Powell’s — and Brainard’s — challenge this year is to strike the right balance between fighting inflation and supporting the economy. If the Fed raises rates too slowly, inflation may accelerate further and force it to take more draconian steps later to rein it in, potentially causing a recession. Yet if the Fed raise rates too quickly, it could trigger that recession earlier and perhaps unnecessarily.
In his testimony Tuesday, Powell sought to link the Fed’s two mandates of low inflation and maximum employment. He said that high inflation, if it becomes “entrenched,” could force the Fed to tighten credit act so aggressively that employers cut jobs.
“Achievement of maximum employment, by which we really mean continued progress in hiring and participation, is going to require price stability,” Powell said.
In the jockeying that occurred among Democrats before Biden chose Powell for a second term as Fed chair, Brainard was the preferred alternative to Powell among many progressives. One reason is that she has supported tougher financial regulations than Powell has. In the past four years, she cast 20 dissenting votes against financial rule changes.
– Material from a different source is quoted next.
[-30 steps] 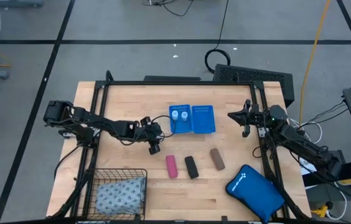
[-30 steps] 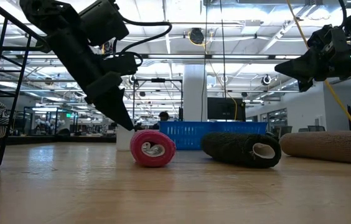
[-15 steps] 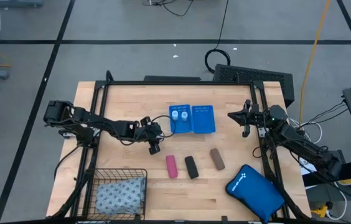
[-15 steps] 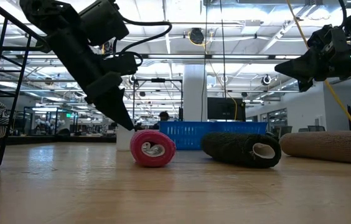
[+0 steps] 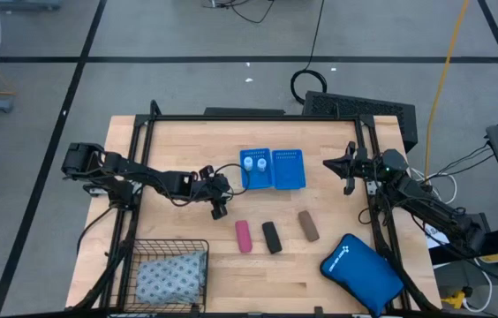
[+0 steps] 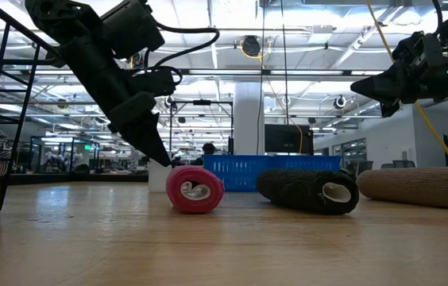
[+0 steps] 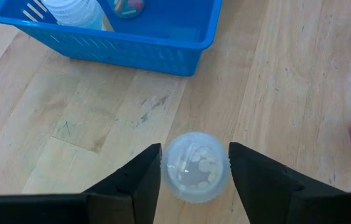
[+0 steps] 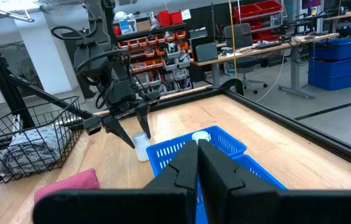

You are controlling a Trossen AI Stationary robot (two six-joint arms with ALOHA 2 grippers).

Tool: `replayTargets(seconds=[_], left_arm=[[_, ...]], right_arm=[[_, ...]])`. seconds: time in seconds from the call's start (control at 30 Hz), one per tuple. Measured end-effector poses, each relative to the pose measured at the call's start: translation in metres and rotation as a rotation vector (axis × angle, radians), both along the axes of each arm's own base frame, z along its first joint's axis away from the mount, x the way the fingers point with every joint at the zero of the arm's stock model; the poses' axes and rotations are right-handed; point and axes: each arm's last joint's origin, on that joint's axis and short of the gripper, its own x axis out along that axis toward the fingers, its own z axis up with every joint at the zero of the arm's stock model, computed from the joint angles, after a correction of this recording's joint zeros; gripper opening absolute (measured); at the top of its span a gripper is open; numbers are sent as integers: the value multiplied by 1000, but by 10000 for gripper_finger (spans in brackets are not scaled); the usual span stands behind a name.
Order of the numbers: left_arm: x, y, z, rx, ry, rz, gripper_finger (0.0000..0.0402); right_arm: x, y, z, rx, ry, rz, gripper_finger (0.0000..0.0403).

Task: Pick & place medical supplies in basket/bin
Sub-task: Put the transparent pill bottle into the left blue bin

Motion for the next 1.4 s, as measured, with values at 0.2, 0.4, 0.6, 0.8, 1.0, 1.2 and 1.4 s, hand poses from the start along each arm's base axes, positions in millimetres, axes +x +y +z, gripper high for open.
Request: replayTargets(seconds=[0.2,0.4,0.6,0.8,1.0,1.2,1.4], left_arm=[[0,0,0,0,0,1,198],[0,0,0,-1,0,1,198],[0,0,0,-1,0,1,198],[0,0,0,0,0,0,194],[0,0,0,0,-2,0,140],[1,0,3,-19,-35,22,139],[10,0,22,-17,-107,17,152]], right_arm=[[0,0,0,0,0,0,4],[0,0,0,0,0,0,4],[0,0,0,0,0,0,4],[0,0,0,0,0,0,4],[0,0,0,0,0,0,4],[0,0,0,0,0,0,4],[0,0,0,0,0,1,4]])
In March 2020, for example, Brainard opposed a regulatory change that she said would reduce the amount of reserves large banks were required to hold to guard against losses.
She has also spoken more forcefully than Powell on ways that the Fed can confront global warming.
Many environmental groups say that loans to oil and gas companies, as well as to commercial real estate developers, could default and cause large losses at banks, should environmental damage worsen.
“Climate change,” Brainard has said, “is projected to have profound effects on the economy and the financial system, and it is already inflicting damage.”